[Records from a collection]
● ● ● ● ●

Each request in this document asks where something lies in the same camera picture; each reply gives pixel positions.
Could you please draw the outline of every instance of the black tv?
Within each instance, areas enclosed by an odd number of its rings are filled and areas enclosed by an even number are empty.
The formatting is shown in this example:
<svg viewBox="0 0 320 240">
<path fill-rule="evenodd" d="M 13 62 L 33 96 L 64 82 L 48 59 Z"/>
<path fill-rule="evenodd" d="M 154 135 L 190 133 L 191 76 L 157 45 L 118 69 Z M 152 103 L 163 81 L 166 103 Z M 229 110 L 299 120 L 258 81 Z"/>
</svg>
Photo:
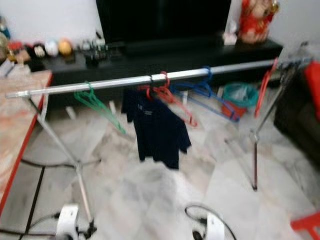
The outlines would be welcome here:
<svg viewBox="0 0 320 240">
<path fill-rule="evenodd" d="M 225 30 L 231 0 L 96 0 L 96 3 L 107 43 L 141 43 L 216 36 Z"/>
</svg>

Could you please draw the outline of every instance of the navy t-shirt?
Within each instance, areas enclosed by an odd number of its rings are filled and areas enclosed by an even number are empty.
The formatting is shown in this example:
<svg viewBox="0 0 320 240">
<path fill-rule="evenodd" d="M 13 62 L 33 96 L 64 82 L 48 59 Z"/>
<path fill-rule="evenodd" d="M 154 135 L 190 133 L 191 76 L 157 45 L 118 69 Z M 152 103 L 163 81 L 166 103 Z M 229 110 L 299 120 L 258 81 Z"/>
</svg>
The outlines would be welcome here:
<svg viewBox="0 0 320 240">
<path fill-rule="evenodd" d="M 158 99 L 149 100 L 145 92 L 125 90 L 122 113 L 133 121 L 139 158 L 153 157 L 170 169 L 179 169 L 179 150 L 191 146 L 185 123 Z"/>
</svg>

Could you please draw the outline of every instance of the black tv cabinet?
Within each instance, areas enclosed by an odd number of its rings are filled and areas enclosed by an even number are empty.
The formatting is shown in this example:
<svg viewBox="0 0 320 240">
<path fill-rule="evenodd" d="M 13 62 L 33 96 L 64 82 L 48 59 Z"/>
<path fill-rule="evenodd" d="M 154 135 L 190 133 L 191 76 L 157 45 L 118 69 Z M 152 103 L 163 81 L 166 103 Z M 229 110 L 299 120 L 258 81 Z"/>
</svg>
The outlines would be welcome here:
<svg viewBox="0 0 320 240">
<path fill-rule="evenodd" d="M 272 40 L 250 45 L 237 43 L 234 46 L 204 46 L 195 49 L 180 49 L 165 51 L 157 54 L 127 55 L 117 60 L 105 60 L 96 68 L 87 68 L 85 57 L 76 52 L 75 63 L 67 64 L 62 57 L 47 58 L 42 62 L 45 68 L 53 72 L 52 86 L 83 83 L 85 81 L 101 81 L 160 73 L 160 71 L 176 72 L 199 69 L 203 66 L 222 66 L 263 60 L 278 57 L 283 47 Z M 219 86 L 228 82 L 257 82 L 261 81 L 265 67 L 216 74 L 212 85 Z M 122 88 L 101 89 L 96 94 L 102 101 L 121 98 Z M 56 109 L 74 106 L 79 103 L 72 93 L 50 95 L 49 108 Z"/>
</svg>

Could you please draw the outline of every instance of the marble floor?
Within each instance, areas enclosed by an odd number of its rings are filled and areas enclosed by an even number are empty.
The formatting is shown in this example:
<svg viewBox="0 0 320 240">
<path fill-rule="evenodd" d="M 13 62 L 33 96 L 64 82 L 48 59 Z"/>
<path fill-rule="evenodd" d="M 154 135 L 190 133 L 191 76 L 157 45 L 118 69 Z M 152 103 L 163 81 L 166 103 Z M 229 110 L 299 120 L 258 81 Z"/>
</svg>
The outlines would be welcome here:
<svg viewBox="0 0 320 240">
<path fill-rule="evenodd" d="M 263 109 L 272 96 L 269 91 Z M 220 108 L 213 100 L 207 103 Z M 69 119 L 64 111 L 49 114 L 53 129 L 77 158 L 84 162 L 102 159 L 100 164 L 83 168 L 98 227 L 91 239 L 192 240 L 192 229 L 202 229 L 185 215 L 185 207 L 193 203 L 218 212 L 238 240 L 305 237 L 291 229 L 290 221 L 320 210 L 319 169 L 273 126 L 273 116 L 260 134 L 258 192 L 254 192 L 253 156 L 248 144 L 249 129 L 257 124 L 253 112 L 247 112 L 235 124 L 191 102 L 187 106 L 199 126 L 188 127 L 192 147 L 187 154 L 180 154 L 179 171 L 169 170 L 152 159 L 140 163 L 134 126 L 119 111 L 116 116 L 126 135 L 85 107 L 75 109 L 75 120 Z M 174 106 L 172 110 L 181 114 Z M 234 140 L 226 144 L 225 139 Z M 47 164 L 68 161 L 39 126 L 33 131 L 24 158 Z M 0 227 L 25 229 L 40 172 L 38 168 L 19 165 Z M 47 168 L 33 219 L 59 212 L 64 204 L 70 203 L 80 205 L 79 228 L 86 228 L 88 223 L 74 171 Z M 54 232 L 56 222 L 44 221 L 33 229 Z M 18 238 L 0 235 L 0 239 Z"/>
</svg>

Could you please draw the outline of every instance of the figurine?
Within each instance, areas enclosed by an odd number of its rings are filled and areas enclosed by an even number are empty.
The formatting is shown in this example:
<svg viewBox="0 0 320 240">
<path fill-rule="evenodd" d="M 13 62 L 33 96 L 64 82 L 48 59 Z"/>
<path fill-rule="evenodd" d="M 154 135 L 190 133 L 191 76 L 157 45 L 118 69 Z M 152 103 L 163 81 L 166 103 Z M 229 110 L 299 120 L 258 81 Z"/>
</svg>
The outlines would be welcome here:
<svg viewBox="0 0 320 240">
<path fill-rule="evenodd" d="M 242 0 L 239 38 L 248 44 L 264 42 L 278 10 L 279 4 L 273 0 Z"/>
</svg>

● ● ● ● ●

# Task requirements:
Set the entries down again exactly. Do not include the images.

# Result of the task:
Each request in this document asks where something lies in the same camera picture; each reply gives pixel positions.
Could you please draw the outline of every instance of the black tv?
Within each instance, areas enclosed by an odd number of its rings are filled and areas enclosed by an even number are empty.
The formatting is shown in this example:
<svg viewBox="0 0 320 240">
<path fill-rule="evenodd" d="M 13 62 L 33 96 L 64 82 L 48 59 Z"/>
<path fill-rule="evenodd" d="M 154 135 L 190 133 L 191 76 L 157 45 L 118 69 Z M 152 103 L 163 81 L 166 103 Z M 229 110 L 299 120 L 258 81 Z"/>
</svg>
Photo:
The outlines would be welcome here:
<svg viewBox="0 0 320 240">
<path fill-rule="evenodd" d="M 225 30 L 231 0 L 96 0 L 96 3 L 107 43 L 141 43 L 216 36 Z"/>
</svg>

Could you please draw the outline of every instance of the navy t-shirt?
Within each instance, areas enclosed by an odd number of its rings are filled and areas enclosed by an even number are empty.
The formatting is shown in this example:
<svg viewBox="0 0 320 240">
<path fill-rule="evenodd" d="M 13 62 L 33 96 L 64 82 L 48 59 Z"/>
<path fill-rule="evenodd" d="M 154 135 L 190 133 L 191 76 L 157 45 L 118 69 Z M 152 103 L 163 81 L 166 103 Z M 229 110 L 299 120 L 258 81 Z"/>
</svg>
The outlines would be welcome here:
<svg viewBox="0 0 320 240">
<path fill-rule="evenodd" d="M 158 99 L 149 100 L 145 92 L 125 90 L 122 113 L 133 121 L 139 158 L 153 157 L 170 169 L 179 169 L 179 150 L 191 146 L 185 123 Z"/>
</svg>

Could you please draw the outline of every instance of the black tv cabinet?
Within each instance, areas enclosed by an odd number of its rings are filled and areas enclosed by an even number are empty.
The formatting is shown in this example:
<svg viewBox="0 0 320 240">
<path fill-rule="evenodd" d="M 13 62 L 33 96 L 64 82 L 48 59 Z"/>
<path fill-rule="evenodd" d="M 154 135 L 190 133 L 191 76 L 157 45 L 118 69 Z M 152 103 L 163 81 L 166 103 Z M 229 110 L 299 120 L 258 81 Z"/>
</svg>
The outlines would be welcome here:
<svg viewBox="0 0 320 240">
<path fill-rule="evenodd" d="M 272 40 L 250 45 L 237 43 L 234 46 L 204 46 L 195 49 L 180 49 L 165 51 L 157 54 L 127 55 L 117 60 L 105 60 L 96 68 L 87 68 L 85 57 L 76 52 L 75 63 L 67 64 L 62 57 L 47 58 L 42 62 L 45 68 L 53 72 L 52 86 L 83 83 L 85 81 L 101 81 L 160 73 L 160 71 L 176 72 L 199 69 L 203 66 L 222 66 L 263 60 L 278 57 L 283 47 Z M 219 86 L 228 82 L 257 82 L 261 81 L 265 67 L 216 74 L 212 85 Z M 122 88 L 101 89 L 96 94 L 102 101 L 121 98 Z M 56 109 L 74 106 L 79 103 L 72 93 L 50 95 L 49 108 Z"/>
</svg>

Could you please draw the outline of every instance of the marble floor?
Within each instance, areas enclosed by an odd number of its rings are filled and areas enclosed by an even number are empty.
The formatting is shown in this example:
<svg viewBox="0 0 320 240">
<path fill-rule="evenodd" d="M 13 62 L 33 96 L 64 82 L 48 59 Z"/>
<path fill-rule="evenodd" d="M 154 135 L 190 133 L 191 76 L 157 45 L 118 69 Z M 152 103 L 163 81 L 166 103 Z M 229 110 L 299 120 L 258 81 Z"/>
</svg>
The outlines would be welcome here:
<svg viewBox="0 0 320 240">
<path fill-rule="evenodd" d="M 263 109 L 272 96 L 269 91 Z M 220 108 L 213 100 L 207 103 Z M 69 119 L 64 111 L 49 114 L 53 129 L 77 158 L 84 162 L 102 159 L 100 164 L 83 168 L 98 227 L 91 239 L 192 240 L 192 229 L 202 229 L 185 215 L 185 207 L 193 203 L 218 212 L 238 240 L 305 237 L 291 229 L 290 221 L 320 210 L 319 169 L 273 126 L 273 116 L 260 134 L 258 192 L 254 192 L 253 156 L 248 144 L 249 129 L 257 124 L 253 112 L 247 112 L 235 124 L 191 102 L 187 106 L 199 126 L 188 127 L 192 147 L 187 154 L 180 154 L 179 171 L 169 170 L 152 159 L 140 163 L 134 126 L 119 111 L 116 116 L 126 135 L 85 107 L 75 109 L 75 120 Z M 174 106 L 172 110 L 181 114 Z M 234 140 L 226 144 L 225 139 Z M 47 164 L 68 161 L 39 126 L 33 131 L 24 158 Z M 0 227 L 25 229 L 40 172 L 38 168 L 19 165 Z M 47 168 L 33 219 L 59 212 L 64 204 L 70 203 L 80 205 L 79 228 L 86 228 L 88 223 L 74 171 Z M 54 232 L 56 222 L 44 221 L 33 229 Z M 18 238 L 0 235 L 0 239 Z"/>
</svg>

Could you please draw the outline of every instance of the figurine?
Within each instance, areas enclosed by an odd number of its rings are filled and areas enclosed by an even number are empty.
The formatting is shown in this example:
<svg viewBox="0 0 320 240">
<path fill-rule="evenodd" d="M 13 62 L 33 96 L 64 82 L 48 59 Z"/>
<path fill-rule="evenodd" d="M 154 135 L 190 133 L 191 76 L 157 45 L 118 69 Z M 152 103 L 163 81 L 166 103 Z M 229 110 L 299 120 L 258 81 Z"/>
</svg>
The outlines would be welcome here:
<svg viewBox="0 0 320 240">
<path fill-rule="evenodd" d="M 242 0 L 239 38 L 248 44 L 264 42 L 278 10 L 279 4 L 273 0 Z"/>
</svg>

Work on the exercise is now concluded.